=== Task directions ===
Reproduce the listing below in full and without alteration, apart from its pictures.

=== Recorded data ===

=====

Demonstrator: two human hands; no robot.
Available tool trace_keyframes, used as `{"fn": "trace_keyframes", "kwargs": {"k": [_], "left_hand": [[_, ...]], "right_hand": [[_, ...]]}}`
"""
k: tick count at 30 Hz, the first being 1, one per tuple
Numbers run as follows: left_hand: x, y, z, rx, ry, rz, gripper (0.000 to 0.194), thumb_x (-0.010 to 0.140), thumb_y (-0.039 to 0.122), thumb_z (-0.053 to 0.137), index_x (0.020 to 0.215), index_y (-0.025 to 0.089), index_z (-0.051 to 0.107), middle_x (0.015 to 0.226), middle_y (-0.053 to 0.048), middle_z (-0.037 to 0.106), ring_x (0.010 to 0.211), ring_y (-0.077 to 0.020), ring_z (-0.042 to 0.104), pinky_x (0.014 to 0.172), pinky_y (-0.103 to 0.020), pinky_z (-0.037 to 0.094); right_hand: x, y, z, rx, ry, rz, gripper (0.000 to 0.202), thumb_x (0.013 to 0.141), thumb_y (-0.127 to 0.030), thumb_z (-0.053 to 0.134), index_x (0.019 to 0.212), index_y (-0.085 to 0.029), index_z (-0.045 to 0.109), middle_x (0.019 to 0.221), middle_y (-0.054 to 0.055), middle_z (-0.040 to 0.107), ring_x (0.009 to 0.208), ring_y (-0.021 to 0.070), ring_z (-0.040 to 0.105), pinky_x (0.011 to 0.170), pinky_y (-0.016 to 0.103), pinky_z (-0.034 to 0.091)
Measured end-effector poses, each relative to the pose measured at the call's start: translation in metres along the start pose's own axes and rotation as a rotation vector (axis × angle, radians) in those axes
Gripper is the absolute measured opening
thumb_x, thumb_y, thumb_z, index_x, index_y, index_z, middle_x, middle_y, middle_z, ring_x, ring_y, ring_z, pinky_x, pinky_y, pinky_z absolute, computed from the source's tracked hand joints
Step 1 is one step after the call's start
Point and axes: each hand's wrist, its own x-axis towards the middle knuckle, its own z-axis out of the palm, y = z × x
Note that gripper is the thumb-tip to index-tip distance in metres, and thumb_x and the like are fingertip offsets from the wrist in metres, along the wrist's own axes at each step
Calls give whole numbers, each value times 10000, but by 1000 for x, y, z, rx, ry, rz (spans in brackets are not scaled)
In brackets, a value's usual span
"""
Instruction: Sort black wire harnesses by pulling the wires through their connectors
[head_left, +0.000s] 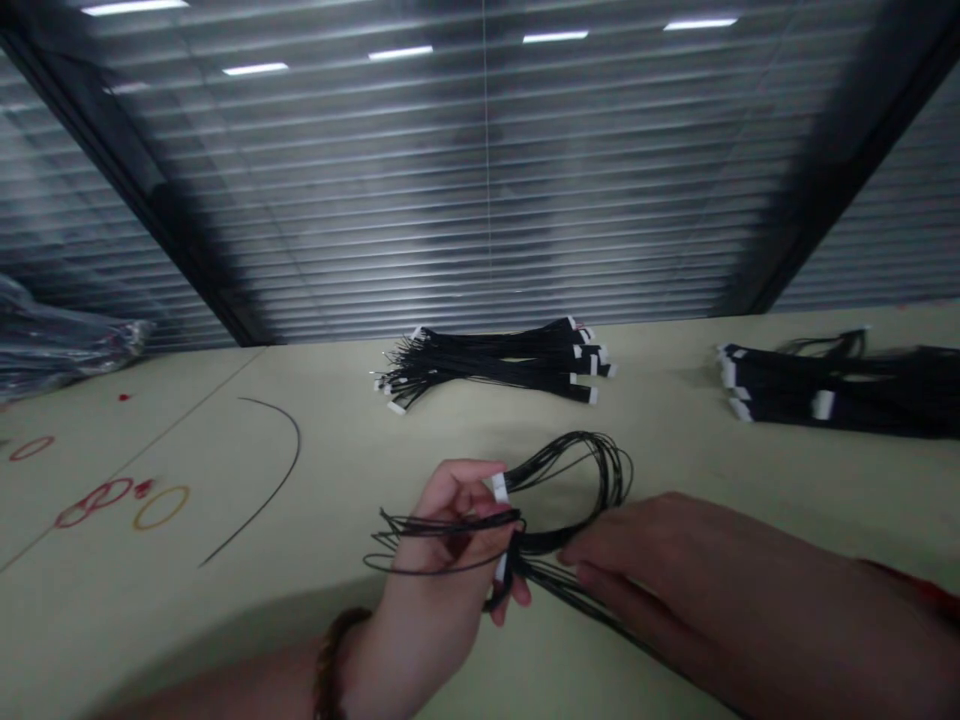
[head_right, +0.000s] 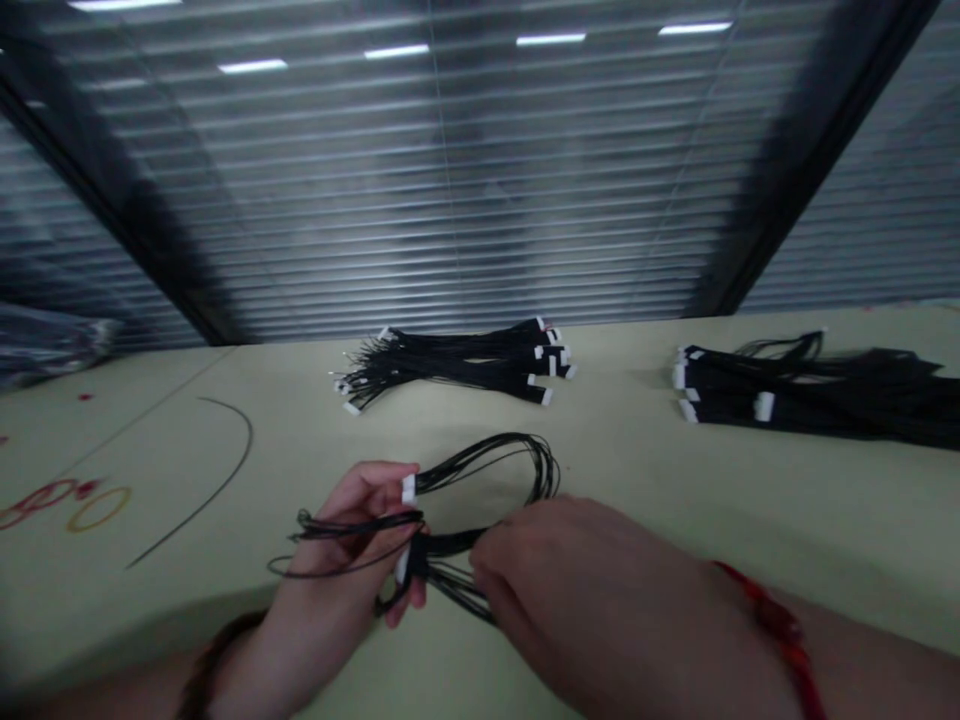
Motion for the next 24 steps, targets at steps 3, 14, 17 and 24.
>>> {"fn": "trace_keyframes", "kwargs": {"k": [3, 14, 17, 24], "left_hand": [[-1, -1, -2, -10, -22, 1, 234, 754, 205, 639, 934, 194, 488, 670, 82, 508, 370, -54, 557, 295, -100, 366], [-1, -4, -1, -17, -47, 49, 216, 761, 202, 639, 925, 199, 498, 655, 83, 514, 372, -56, 566, 295, -92, 372], [1, -3, -1, -8, -31, 33, 217, 758, 214, 639, 918, 195, 493, 638, 81, 520, 361, -54, 550, 294, -95, 366], [1, 0, 0, -16, 13, -5, 220, 749, 236, 650, 897, 191, 494, 636, 75, 518, 360, -45, 528, 301, -102, 352]], "right_hand": [[12, -8, -1, 147, -68, 31, 252, 886, -185, 446, 778, -257, 662, 721, -55, 663, 644, 108, 607, 600, 233, 400], [7, -10, -1, 76, 67, 10, 219, 854, -159, 479, 661, -217, 565, 601, -60, 571, 523, 104, 503, 532, 259, 278], [6, -11, -6, 94, 119, 15, 182, 826, -136, 495, 703, -235, 586, 644, -60, 601, 562, 113, 527, 543, 253, 327], [5, 18, -50, 442, 43, 54, 502, 929, -373, 302, 622, -202, 662, 460, -54, 545, 381, 23, 494, 401, 122, 340]]}}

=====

=== Exercise result ===
Demonstrator: two human hands; no robot.
Available tool trace_keyframes, used as `{"fn": "trace_keyframes", "kwargs": {"k": [_], "left_hand": [[_, ...]], "right_hand": [[_, ...]]}}`
"""
k: tick count at 30 Hz, the first being 1, one per tuple
Numbers run as follows: left_hand: x, y, z, rx, ry, rz, gripper (0.000 to 0.194), thumb_x (-0.010 to 0.140), thumb_y (-0.039 to 0.122), thumb_z (-0.053 to 0.137), index_x (0.020 to 0.215), index_y (-0.025 to 0.089), index_z (-0.051 to 0.107), middle_x (0.015 to 0.226), middle_y (-0.053 to 0.048), middle_z (-0.037 to 0.106), ring_x (0.010 to 0.211), ring_y (-0.077 to 0.020), ring_z (-0.042 to 0.104), pinky_x (0.014 to 0.172), pinky_y (-0.103 to 0.020), pinky_z (-0.037 to 0.094); right_hand: x, y, z, rx, ry, rz, gripper (0.000 to 0.202), thumb_x (0.013 to 0.141), thumb_y (-0.127 to 0.030), thumb_z (-0.053 to 0.134), index_x (0.019 to 0.212), index_y (-0.085 to 0.029), index_z (-0.045 to 0.109), middle_x (0.019 to 0.221), middle_y (-0.054 to 0.055), middle_z (-0.040 to 0.107), ring_x (0.009 to 0.208), ring_y (-0.021 to 0.070), ring_z (-0.040 to 0.105), pinky_x (0.011 to 0.170), pinky_y (-0.016 to 0.103), pinky_z (-0.034 to 0.091)
Measured end-effector poses, each relative to the pose measured at the call's start: translation in metres along the start pose's own axes and rotation as a rotation vector (axis × angle, radians) in those axes
Gripper is the absolute measured opening
thumb_x, thumb_y, thumb_z, index_x, index_y, index_z, middle_x, middle_y, middle_z, ring_x, ring_y, ring_z, pinky_x, pinky_y, pinky_z absolute, computed from the source's tracked hand joints
Step 1 is one step after the call's start
Point and axes: each hand's wrist, its own x-axis towards the middle knuckle, its own z-axis out of the palm, y = z × x
Note that gripper is the thumb-tip to index-tip distance in metres, and thumb_x and the like are fingertip offsets from the wrist in metres, along the wrist's own axes at each step
Calls give whole numbers, each value times 10000, but by 1000 for x, y, z, rx, ry, rz (spans in brackets are not scaled)
In brackets, a value's usual span
"""
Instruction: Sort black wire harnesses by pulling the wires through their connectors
[head_left, +0.000s] 
[head_right, +0.000s] 
Motion for the next 24 steps, targets at steps 3, 14, 17 and 24.
>>> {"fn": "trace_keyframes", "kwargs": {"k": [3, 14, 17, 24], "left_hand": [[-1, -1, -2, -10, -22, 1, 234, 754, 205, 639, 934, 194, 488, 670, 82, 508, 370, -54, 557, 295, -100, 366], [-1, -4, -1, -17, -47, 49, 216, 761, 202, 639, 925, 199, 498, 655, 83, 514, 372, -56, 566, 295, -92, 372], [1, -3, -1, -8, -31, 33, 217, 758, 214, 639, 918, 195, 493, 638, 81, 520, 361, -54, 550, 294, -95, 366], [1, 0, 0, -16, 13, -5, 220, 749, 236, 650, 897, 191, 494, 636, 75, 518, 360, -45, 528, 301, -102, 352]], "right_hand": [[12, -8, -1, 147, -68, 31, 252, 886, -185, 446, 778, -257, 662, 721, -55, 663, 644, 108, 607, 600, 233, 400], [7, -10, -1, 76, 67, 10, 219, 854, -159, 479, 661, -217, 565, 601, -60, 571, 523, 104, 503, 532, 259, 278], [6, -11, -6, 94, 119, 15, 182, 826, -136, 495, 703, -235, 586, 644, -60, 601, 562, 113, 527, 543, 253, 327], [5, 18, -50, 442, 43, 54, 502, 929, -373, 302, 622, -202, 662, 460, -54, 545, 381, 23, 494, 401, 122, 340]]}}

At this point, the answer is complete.